7. ECU and chip tuning (5% increase)
Manufacturers develop a complete calibration of their engines that takes care of fuelling and ignition timing across the entire engine-speed and load range. The calibration takes into account various inputs, such as atmospheric pressure and engine temperature, and the end result is optimum performance, fuel economy, emissions and reliability. If a tuner wants to alter the values (such as increasing fuelling and advancing ignition timing), they can either tap into the existing engine-control unit (ECU) and change critical maps, add a “chip” which is essentially a multiplier on the fuelling and timing signals, or fit an aftermarket ECU and calibrate the maps from scratch. Gains are possible, but compromised reliability becomes a concern because the engine is run outside its original performance envelope. Tuners tend to run an engine “rich” at high loads to lower exhaust-valve temperatures (to protect the engine) and achieve more power thanks to charge cooling. Fuel consumption generally suffers.

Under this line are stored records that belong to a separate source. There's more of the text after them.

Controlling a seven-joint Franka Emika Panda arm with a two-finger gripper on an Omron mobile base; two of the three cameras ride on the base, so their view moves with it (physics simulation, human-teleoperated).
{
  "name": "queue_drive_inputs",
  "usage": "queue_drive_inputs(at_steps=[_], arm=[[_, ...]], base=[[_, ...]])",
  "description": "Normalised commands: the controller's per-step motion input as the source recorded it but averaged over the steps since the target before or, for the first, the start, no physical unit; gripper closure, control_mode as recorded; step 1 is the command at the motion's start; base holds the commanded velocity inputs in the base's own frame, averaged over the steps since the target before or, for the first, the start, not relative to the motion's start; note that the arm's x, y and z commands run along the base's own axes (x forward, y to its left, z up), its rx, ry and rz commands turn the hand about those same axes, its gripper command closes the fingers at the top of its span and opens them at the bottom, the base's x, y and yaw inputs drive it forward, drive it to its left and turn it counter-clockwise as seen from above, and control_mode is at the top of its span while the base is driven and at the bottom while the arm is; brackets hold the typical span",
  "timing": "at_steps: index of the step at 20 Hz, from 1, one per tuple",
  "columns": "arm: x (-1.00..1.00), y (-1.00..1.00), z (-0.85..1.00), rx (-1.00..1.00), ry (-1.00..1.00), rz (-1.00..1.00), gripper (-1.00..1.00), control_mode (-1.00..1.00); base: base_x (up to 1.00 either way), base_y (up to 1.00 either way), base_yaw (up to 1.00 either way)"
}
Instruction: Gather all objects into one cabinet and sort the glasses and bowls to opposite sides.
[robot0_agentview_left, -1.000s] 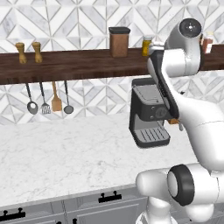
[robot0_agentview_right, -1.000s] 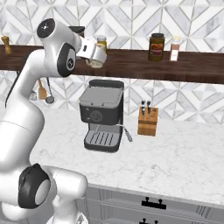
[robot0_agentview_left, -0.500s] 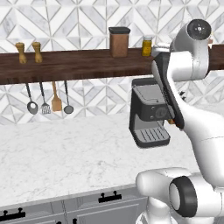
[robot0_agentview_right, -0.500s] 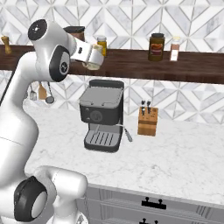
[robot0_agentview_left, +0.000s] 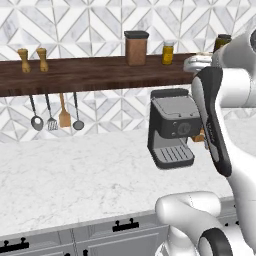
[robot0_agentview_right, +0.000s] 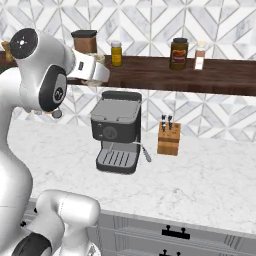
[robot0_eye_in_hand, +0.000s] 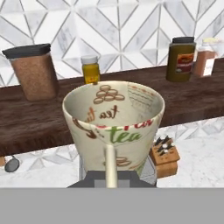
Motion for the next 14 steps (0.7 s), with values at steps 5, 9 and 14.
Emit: queue_drive_inputs(at_steps=[5, 9, 14], arm=[[-0.74, 0.2, 0.01, 0.0, 0.0, 0.16, 1.0, -1.0], [-0.58, 0.08, 0.01, -0.05, 0.0, 0.04, 1.0, -1.0], [-0.37, 0.0, 0.0, -0.02, 0.0, 0.0, 1.0, -1.0]], base=[[0.0, 0.0, 0.0], [0.0, 0.0, 0.0], [0.0, 0.0, 0.0]])
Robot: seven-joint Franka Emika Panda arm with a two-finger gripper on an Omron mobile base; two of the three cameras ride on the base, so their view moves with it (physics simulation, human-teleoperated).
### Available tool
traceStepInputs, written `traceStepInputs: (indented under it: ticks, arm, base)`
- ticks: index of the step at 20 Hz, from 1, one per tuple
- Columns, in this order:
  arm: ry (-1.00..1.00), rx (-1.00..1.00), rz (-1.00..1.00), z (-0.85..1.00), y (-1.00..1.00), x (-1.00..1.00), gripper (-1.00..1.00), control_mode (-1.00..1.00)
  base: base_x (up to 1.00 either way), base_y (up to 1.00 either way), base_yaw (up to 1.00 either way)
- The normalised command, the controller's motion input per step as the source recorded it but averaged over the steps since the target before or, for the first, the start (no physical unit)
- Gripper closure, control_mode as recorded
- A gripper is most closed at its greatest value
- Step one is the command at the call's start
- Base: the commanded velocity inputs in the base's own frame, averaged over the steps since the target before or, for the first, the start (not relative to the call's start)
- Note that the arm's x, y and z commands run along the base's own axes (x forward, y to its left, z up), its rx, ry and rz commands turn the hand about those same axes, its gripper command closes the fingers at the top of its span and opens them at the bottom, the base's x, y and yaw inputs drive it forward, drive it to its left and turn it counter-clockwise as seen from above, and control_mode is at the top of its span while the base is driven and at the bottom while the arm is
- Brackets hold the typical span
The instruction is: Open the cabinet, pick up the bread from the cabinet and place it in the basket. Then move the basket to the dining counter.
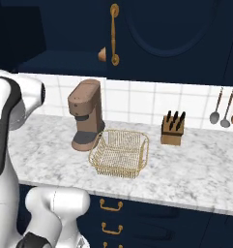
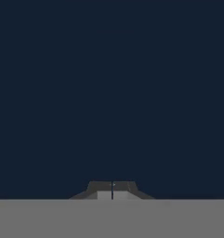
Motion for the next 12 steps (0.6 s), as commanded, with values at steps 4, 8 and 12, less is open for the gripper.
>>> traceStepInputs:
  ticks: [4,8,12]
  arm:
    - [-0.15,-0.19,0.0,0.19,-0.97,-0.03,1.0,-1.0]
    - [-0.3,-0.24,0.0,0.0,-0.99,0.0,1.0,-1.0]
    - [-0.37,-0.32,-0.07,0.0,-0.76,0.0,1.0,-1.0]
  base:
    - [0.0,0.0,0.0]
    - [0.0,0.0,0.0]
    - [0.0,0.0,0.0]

That red button on the steering wheels of modified performance cars in movies is linked to a gas called nitrous oxide (NOS) that is sprayed into the intake manifold. It’s not a fuel, but a compact form of oxygen. In the combustion chamber, oxygen molecules are released and are available to sustain combustion of extra fuel – the source of the extra power. Depending on the amount of N2O that is used, fuelling can be dramatically increased and so too the power output at that instant. It sounds ideal, but it’s of cardinal importance to remember added stresses on the engine will spell disaster for standard internal components … and the fun lasts only until the NOS bottle runs dry…
But keep this in mind
Professional tuning is a (costly) skill that’s the result of in-depth knowledge and experience, and it’s important to remember that an engine functions as part of a larger system and to modify one component may not necessarily achieve the expected power gain. For example, the effects of a performance air filter alone may hardly be noticed but, in combination with a performance camshaft, free-flow exhaust and the correct fuelling, healthy power gains can be achieved (or even exceeded) and smiles broadened.